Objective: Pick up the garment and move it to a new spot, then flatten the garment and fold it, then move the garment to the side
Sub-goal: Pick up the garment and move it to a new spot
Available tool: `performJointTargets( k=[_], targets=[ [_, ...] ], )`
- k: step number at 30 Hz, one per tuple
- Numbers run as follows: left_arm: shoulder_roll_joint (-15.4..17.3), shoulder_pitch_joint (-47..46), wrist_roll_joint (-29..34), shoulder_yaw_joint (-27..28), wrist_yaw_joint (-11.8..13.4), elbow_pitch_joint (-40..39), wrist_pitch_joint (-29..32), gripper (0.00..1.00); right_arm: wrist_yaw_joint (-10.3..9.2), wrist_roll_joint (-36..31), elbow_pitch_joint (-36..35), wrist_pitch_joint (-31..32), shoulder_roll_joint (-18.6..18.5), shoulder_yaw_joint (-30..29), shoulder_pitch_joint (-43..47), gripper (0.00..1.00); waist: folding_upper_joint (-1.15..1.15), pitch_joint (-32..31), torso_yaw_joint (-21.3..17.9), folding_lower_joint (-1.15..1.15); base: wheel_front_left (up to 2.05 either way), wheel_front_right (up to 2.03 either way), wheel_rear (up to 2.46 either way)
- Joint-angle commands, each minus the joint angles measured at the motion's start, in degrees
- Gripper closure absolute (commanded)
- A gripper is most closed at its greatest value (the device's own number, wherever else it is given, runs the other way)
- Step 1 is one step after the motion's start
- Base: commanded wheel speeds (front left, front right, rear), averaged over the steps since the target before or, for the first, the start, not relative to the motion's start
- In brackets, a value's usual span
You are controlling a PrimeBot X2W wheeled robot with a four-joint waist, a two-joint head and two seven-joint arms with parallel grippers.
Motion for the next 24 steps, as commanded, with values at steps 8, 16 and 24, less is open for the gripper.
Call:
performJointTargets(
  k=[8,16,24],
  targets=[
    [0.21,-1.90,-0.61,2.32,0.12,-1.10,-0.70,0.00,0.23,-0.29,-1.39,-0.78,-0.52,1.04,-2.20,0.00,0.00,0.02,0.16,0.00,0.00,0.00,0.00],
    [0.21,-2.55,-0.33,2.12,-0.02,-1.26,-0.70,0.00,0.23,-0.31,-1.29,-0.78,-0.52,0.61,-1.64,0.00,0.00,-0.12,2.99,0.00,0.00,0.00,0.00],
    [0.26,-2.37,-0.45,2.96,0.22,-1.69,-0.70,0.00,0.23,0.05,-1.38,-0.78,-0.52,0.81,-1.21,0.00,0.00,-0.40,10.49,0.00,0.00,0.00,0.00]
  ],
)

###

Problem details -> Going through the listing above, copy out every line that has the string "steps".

Written answer ->
- Base: commanded wheel speeds (front left, front right, rear), averaged over the steps since the target before or, for the first, the start, not relative to the motion's start
Motion for the next 24 steps, as commanded, with values at steps 8, 16 and 24, less is open for the gripper.

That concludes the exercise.